▶ _ABOUT THIS EXERCISE_: Through the line that contains "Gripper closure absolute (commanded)", return the data below exactly, starting at its first line; leave the rest out.

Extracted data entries
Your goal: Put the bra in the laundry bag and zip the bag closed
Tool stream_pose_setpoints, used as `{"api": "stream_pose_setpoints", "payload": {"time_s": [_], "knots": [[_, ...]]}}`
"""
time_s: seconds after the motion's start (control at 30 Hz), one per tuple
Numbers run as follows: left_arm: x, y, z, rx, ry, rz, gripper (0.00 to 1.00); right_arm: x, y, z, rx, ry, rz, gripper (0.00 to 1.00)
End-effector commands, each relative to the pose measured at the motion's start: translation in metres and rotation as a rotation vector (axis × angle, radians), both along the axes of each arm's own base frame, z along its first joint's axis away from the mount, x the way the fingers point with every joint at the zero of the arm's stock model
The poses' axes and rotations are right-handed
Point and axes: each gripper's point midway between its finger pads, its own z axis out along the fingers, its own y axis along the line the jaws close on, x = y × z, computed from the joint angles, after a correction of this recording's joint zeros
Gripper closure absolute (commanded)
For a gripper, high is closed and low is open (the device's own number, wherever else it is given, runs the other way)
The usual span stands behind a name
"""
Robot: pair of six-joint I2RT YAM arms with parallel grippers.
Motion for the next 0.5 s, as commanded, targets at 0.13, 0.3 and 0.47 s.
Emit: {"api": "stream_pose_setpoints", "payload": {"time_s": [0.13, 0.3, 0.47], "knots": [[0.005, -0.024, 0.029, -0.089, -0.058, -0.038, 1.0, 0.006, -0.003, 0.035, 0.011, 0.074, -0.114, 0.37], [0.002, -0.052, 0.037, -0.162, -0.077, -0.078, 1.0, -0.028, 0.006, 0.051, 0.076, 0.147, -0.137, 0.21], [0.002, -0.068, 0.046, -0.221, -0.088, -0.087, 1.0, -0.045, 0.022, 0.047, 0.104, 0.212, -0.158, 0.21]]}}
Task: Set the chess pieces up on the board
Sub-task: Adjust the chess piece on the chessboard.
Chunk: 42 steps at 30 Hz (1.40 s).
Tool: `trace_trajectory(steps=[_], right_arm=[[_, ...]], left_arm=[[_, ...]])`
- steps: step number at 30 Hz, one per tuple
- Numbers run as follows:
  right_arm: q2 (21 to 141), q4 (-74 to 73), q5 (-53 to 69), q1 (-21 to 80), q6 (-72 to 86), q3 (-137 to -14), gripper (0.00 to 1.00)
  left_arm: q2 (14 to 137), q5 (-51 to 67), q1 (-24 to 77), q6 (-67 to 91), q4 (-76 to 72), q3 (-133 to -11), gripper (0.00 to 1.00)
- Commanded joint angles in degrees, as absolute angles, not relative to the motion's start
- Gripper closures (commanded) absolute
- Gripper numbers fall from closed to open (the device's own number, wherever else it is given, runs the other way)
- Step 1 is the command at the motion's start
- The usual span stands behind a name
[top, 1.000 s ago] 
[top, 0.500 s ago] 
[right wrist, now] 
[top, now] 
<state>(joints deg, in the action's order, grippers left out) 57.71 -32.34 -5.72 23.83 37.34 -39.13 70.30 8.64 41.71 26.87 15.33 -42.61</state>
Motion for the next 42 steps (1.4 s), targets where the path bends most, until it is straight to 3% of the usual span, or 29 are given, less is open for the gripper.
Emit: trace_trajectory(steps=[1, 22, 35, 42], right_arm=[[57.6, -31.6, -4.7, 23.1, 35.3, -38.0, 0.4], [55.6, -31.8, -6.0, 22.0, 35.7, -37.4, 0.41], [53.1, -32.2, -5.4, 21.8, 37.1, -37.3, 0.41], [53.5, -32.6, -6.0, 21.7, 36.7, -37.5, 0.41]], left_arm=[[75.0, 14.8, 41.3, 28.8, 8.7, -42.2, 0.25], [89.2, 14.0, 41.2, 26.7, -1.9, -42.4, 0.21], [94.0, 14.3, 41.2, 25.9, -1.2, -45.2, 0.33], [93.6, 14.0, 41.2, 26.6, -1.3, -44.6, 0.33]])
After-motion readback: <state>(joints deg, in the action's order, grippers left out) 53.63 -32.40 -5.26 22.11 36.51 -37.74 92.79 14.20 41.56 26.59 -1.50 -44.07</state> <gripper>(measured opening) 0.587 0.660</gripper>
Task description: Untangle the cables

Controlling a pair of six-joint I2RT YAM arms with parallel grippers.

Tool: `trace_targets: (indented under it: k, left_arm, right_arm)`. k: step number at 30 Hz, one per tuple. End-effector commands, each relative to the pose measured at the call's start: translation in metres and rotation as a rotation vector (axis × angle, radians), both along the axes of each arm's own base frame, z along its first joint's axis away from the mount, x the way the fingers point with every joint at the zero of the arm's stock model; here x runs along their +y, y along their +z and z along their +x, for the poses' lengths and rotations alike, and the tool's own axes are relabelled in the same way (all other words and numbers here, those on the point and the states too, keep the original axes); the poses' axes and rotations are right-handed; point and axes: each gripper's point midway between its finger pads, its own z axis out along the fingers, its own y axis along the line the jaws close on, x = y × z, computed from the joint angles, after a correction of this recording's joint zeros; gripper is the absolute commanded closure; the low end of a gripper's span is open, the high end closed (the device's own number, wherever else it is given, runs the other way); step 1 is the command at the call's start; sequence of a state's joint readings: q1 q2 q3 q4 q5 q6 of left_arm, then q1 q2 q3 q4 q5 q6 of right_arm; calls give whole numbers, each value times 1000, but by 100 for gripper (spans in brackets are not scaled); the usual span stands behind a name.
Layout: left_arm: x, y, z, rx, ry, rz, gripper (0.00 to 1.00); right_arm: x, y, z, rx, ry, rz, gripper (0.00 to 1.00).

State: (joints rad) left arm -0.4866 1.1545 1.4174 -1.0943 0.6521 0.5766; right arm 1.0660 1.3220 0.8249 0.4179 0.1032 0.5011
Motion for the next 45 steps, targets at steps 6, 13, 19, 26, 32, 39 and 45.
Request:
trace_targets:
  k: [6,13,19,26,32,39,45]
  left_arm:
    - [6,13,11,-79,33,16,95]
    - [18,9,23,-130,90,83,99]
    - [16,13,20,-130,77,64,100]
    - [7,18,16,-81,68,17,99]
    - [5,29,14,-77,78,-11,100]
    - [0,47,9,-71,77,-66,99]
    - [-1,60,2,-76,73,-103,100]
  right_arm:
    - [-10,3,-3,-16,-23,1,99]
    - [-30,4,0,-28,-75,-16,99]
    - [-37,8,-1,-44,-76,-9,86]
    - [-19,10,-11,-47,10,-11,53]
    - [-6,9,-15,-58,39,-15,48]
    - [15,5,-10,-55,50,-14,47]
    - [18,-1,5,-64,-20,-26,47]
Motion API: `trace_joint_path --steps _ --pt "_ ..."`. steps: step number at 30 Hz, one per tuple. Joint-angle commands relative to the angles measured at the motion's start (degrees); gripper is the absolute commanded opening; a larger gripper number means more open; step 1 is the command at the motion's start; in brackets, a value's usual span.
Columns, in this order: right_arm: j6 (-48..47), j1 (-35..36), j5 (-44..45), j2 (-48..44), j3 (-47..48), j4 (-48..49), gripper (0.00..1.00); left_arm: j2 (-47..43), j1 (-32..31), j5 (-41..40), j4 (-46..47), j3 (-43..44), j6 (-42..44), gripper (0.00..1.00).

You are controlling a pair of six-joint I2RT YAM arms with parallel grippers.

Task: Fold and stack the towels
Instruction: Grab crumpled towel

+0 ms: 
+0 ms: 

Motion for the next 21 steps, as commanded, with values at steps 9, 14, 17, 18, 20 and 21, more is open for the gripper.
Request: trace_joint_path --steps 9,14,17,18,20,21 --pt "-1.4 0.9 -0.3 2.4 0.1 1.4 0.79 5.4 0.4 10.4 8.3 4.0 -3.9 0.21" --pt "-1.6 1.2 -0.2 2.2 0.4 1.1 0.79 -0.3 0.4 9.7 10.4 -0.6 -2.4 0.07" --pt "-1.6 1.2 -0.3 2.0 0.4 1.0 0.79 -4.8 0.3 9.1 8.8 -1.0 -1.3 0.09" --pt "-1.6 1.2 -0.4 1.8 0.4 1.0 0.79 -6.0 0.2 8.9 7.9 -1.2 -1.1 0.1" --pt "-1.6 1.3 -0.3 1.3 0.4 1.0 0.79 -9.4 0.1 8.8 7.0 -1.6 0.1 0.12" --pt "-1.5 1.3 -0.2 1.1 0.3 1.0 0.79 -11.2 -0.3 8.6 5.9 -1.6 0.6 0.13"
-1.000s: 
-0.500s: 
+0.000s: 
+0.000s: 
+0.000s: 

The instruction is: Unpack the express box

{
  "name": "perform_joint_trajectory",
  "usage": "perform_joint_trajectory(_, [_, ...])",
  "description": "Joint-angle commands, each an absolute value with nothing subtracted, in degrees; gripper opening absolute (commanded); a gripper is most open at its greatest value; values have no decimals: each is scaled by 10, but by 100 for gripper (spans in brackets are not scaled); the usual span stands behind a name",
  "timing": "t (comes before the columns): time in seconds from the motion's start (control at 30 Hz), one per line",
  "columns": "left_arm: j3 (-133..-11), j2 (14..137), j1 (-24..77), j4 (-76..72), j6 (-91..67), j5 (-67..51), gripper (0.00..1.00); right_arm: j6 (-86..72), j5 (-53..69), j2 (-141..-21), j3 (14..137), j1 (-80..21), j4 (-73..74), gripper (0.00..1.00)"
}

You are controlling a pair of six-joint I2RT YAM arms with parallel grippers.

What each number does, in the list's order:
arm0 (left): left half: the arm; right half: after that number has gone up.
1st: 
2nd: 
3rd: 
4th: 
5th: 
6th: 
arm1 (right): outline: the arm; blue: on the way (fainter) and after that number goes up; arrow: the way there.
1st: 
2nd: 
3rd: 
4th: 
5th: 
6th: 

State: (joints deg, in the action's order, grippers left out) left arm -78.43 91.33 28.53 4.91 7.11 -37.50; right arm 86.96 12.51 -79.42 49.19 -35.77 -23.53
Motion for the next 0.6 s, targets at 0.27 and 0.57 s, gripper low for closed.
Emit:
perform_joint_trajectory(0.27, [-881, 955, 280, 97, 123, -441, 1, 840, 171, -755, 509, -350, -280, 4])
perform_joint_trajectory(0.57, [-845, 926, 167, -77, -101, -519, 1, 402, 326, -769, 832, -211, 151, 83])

▶ _TASK RESPONSE_:
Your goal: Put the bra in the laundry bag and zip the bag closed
Tool stream_pose_setpoints, used as `{"api": "stream_pose_setpoints", "payload": {"time_s": [_], "knots": [[_, ...]]}}`
"""
time_s: seconds after the motion's start (control at 30 Hz), one per tuple
Numbers run as follows: left_arm: x, y, z, rx, ry, rz, gripper (0.00 to 1.00); right_arm: x, y, z, rx, ry, rz, gripper (0.00 to 1.00)
End-effector commands, each relative to the pose measured at the motion's start: translation in metres and rotation as a rotation vector (axis × angle, radians), both along the axes of each arm's own base frame, z along its first joint's axis away from the mount, x the way the fingers point with every joint at the zero of the arm's stock model
The poses' axes and rotations are right-handed
Point and axes: each gripper's point midway between its finger pads, its own z axis out along the fingers, its own y axis along the line the jaws close on, x = y × z, computed from the joint angles, after a correction of this recording's joint zeros
Gripper closure absolute (commanded)

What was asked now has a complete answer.